Friday, January 8, 2010

8. Make Art

The Idea: The act of making art is an act of liberation—it frees the mind and heightens the senses. The art of singing and making music frees our voices and hones our ears; The art of theater and dance frees our senses of touch and kinesthetics, expanding our body and ability to move; the art of cooking frees and sharpens the olfactory senses of taste and smell; And visual art frees our sense of sight and betters our vision—vision being the eyes and the brain working together.

How To:
• Make art every day.
• What's it like making art for the first time after having not made art for a while?
• Notice the eyes—what are they doing? How do they feel?
• What about on the second day? The second week of days?
• Treat your artmaking like a journal, remembering how you feel before, during and after the artmaking process, using your work as a way of remembering this (you can also keep a written journal, if you like).
• If you commit to making art every day for a month, what keeps you from continuing on for another month—and then another?
• What difference does the act of making art make on your vision?

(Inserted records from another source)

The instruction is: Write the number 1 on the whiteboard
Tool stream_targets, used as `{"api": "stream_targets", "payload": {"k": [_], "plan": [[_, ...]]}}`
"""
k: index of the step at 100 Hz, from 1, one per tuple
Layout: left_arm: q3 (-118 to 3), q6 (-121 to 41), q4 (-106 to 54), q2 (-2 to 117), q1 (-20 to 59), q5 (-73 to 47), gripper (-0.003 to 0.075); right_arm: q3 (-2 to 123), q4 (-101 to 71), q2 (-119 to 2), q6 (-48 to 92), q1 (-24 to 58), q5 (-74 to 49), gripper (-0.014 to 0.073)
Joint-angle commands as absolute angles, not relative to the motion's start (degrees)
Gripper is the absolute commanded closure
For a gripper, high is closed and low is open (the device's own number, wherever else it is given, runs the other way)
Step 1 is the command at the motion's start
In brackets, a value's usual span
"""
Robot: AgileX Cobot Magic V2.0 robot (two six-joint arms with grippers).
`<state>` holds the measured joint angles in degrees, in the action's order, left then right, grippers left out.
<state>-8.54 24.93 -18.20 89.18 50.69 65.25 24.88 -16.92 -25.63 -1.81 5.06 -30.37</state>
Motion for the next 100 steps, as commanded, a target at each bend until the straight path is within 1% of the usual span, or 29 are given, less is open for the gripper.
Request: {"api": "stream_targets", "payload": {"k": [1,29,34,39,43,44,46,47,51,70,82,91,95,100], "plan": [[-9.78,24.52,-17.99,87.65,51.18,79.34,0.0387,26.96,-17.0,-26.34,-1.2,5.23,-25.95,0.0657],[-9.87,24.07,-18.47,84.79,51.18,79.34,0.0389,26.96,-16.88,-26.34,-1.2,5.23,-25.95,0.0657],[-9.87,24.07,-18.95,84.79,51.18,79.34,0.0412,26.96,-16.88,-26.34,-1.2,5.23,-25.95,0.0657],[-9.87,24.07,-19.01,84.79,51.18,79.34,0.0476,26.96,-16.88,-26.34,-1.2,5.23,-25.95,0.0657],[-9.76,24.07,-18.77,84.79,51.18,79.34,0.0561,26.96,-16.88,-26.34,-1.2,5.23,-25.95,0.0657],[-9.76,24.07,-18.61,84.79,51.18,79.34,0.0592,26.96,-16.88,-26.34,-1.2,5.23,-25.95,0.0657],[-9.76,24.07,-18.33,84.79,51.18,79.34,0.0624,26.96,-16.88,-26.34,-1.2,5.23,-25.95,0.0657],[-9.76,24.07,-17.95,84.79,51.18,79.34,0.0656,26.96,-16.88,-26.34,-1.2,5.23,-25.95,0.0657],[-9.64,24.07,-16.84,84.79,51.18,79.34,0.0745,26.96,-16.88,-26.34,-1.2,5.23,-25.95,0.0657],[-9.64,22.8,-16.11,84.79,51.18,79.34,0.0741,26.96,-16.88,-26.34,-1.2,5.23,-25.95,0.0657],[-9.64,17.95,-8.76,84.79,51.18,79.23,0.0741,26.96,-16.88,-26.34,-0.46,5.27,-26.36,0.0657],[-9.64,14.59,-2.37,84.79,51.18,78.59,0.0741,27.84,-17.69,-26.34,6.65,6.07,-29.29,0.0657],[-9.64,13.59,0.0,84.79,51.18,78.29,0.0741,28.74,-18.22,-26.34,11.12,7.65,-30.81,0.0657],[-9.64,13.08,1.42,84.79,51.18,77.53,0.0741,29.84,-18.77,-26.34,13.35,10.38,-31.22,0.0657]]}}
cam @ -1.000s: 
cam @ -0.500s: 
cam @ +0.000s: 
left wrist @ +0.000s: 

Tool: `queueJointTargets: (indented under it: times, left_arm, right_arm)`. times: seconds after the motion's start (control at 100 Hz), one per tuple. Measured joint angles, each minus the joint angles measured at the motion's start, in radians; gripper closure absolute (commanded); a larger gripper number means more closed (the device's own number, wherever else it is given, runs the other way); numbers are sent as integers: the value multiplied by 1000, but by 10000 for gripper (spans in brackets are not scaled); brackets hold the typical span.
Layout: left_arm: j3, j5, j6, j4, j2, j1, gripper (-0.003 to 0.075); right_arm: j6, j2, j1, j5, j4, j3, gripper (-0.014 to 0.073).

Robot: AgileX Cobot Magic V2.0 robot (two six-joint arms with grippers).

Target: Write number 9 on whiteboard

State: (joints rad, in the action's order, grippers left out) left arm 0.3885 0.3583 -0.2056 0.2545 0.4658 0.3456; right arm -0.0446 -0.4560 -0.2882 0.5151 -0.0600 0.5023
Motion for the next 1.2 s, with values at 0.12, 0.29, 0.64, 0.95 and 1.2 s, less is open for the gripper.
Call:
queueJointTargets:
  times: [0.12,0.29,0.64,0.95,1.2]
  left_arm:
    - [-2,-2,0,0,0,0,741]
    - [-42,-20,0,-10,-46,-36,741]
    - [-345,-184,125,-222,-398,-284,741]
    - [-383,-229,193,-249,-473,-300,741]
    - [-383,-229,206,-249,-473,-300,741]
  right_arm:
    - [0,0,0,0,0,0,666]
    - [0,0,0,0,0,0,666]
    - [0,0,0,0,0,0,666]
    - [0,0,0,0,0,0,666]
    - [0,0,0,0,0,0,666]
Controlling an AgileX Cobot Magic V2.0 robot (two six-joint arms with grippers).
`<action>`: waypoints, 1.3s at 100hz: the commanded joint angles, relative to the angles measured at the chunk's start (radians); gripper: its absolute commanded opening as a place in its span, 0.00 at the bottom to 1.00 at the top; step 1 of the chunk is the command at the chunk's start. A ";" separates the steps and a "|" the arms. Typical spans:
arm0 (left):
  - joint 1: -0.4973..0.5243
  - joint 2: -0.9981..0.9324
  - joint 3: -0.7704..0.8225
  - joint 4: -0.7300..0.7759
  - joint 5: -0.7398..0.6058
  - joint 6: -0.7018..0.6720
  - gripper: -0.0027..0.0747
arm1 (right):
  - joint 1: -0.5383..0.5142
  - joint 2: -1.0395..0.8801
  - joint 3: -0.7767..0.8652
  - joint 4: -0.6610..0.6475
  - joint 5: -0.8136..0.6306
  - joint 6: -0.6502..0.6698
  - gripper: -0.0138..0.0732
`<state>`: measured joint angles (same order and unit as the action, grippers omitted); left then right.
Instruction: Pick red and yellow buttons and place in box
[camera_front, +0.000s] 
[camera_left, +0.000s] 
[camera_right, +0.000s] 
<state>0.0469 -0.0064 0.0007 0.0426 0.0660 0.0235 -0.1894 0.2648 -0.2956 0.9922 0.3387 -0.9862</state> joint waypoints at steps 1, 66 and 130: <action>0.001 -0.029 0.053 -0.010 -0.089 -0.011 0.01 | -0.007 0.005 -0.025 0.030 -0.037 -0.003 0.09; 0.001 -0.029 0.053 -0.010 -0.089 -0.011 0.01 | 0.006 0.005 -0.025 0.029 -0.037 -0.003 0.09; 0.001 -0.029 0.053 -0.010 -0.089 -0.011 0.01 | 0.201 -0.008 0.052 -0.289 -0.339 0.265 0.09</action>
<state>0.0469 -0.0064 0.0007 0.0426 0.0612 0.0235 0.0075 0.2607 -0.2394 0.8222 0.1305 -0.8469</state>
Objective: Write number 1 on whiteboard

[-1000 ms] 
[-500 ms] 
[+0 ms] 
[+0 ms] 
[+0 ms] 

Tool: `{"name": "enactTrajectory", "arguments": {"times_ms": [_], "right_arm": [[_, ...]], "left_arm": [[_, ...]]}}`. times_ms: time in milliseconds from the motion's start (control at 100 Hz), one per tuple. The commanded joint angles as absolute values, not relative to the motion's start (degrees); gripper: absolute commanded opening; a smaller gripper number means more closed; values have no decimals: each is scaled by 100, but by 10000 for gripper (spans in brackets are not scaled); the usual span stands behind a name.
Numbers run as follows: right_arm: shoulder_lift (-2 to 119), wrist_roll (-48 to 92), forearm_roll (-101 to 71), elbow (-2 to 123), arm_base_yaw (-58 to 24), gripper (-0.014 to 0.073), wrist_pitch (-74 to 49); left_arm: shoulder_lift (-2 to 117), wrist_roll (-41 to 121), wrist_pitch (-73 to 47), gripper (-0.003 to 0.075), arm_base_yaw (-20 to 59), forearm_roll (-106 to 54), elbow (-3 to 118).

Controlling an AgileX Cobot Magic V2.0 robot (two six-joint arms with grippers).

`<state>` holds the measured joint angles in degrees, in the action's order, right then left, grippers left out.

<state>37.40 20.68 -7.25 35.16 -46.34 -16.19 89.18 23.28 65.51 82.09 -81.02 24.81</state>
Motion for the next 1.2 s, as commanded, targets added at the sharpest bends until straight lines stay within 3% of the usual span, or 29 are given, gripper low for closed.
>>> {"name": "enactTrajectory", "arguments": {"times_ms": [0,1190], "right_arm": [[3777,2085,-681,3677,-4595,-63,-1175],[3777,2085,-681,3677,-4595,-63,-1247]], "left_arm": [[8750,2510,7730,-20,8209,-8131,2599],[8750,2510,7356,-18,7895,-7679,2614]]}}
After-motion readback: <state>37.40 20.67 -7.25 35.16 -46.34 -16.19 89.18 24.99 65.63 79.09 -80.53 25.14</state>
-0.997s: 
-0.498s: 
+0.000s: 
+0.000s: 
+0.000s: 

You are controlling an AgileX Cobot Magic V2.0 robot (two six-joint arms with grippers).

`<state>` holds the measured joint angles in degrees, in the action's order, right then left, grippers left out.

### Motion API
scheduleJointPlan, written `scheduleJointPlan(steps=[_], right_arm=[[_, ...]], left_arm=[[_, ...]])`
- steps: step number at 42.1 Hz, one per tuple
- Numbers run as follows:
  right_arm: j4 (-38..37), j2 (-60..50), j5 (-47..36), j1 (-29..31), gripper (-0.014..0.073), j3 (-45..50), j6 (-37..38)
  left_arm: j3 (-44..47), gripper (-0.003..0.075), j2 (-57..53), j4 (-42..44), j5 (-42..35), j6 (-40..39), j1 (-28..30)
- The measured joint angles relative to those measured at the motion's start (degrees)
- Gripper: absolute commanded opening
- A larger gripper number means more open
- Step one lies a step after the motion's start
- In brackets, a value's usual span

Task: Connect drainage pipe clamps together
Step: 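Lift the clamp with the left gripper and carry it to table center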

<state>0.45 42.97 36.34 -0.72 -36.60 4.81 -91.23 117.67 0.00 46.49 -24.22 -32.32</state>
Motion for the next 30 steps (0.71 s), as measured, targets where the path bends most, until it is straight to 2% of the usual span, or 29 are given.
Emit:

• Around the time I started healing my vision, I started making woodcut prints. Each day I coated a block of wood with black india ink and used chisels to carve out an image. As a person with a retinal eye disease, the act of carving woodcuts was more in line with the way I saw the world than other arts like drawing or painting: I preferred not to try to fill in a white void with line and color, but rather to evoke images out of darkness. Within the year I was designing woodcuts and papercut graphics for organizations and moving into making shadow theater. I also started riding a bicycle—all things I never thought I'd be able to do with my limited visual ability.
• A friend of mine experienced the same thing while making stone mosaic murals. Now she makes illustrations like this one:

More Info: Read Art & Fear by David Bayles and Ted Orland. Then go make some art.